**TASK ITEM:**
Only the lines from the start of the data through the line with "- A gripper" belong in the copy. Restate them word for word, minus the pictures.

**AVAILABLE DATA:**
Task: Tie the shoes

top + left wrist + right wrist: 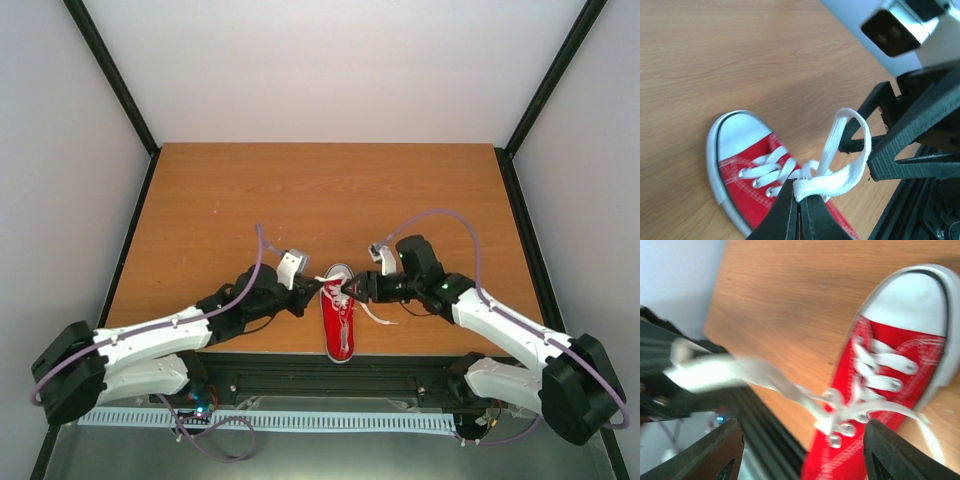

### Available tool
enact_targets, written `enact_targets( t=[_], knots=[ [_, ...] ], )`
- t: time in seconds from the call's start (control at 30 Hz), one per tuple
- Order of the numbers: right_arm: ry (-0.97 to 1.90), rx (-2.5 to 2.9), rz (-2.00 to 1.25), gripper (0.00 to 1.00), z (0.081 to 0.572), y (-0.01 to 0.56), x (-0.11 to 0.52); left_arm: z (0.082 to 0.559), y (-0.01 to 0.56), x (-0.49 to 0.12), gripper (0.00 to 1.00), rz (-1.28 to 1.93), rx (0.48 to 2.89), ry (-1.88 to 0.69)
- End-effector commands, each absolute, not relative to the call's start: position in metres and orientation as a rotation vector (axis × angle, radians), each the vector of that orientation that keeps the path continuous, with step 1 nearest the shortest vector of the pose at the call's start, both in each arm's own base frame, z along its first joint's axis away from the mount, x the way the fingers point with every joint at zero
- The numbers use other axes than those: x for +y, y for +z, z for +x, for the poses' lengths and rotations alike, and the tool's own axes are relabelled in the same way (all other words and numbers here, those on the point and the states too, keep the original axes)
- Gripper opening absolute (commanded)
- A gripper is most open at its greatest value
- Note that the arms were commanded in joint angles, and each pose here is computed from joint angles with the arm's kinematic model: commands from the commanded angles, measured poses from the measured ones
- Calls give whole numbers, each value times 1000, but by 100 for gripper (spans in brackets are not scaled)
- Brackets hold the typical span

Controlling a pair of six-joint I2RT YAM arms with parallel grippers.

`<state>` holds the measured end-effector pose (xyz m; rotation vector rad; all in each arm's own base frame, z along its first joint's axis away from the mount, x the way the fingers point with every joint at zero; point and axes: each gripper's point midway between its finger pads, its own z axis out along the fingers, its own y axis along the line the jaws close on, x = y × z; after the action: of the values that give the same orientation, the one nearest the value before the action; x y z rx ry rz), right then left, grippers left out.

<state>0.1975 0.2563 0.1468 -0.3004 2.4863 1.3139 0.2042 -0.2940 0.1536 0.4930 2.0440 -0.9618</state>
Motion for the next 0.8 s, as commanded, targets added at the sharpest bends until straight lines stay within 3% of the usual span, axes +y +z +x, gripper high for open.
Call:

**PROBLEM SOLUTION:**
Task: Tie the shoes

top + left wrist + right wrist: 

### Available tool
enact_targets, written `enact_targets( t=[_], knots=[ [_, ...] ], )`
- t: time in seconds from the call's start (control at 30 Hz), one per tuple
- Order of the numbers: right_arm: ry (-0.97 to 1.90), rx (-2.5 to 2.9), rz (-2.00 to 1.25), gripper (0.00 to 1.00), z (0.081 to 0.572), y (-0.01 to 0.56), x (-0.11 to 0.52); left_arm: z (0.082 to 0.559), y (-0.01 to 0.56), x (-0.49 to 0.12), gripper (0.00 to 1.00), rz (-1.28 to 1.93), rx (0.48 to 2.89), ry (-1.88 to 0.69)
- End-effector commands, each absolute, not relative to the call's start: position in metres and orientation as a rotation vector (axis × angle, radians), each the vector of that orientation that keeps the path continuous, with step 1 nearest the shortest vector of the pose at the call's start, both in each arm's own base frame, z along its first joint's axis away from the mount, x the way the fingers point with every joint at zero
- The numbers use other axes than those: x for +y, y for +z, z for +x, for the poses' lengths and rotations alike, and the tool's own axes are relabelled in the same way (all other words and numbers here, those on the point and the states too, keep the original axes)
- Gripper opening absolute (commanded)
- A gripper is most open at its greatest value

This completes the exercise.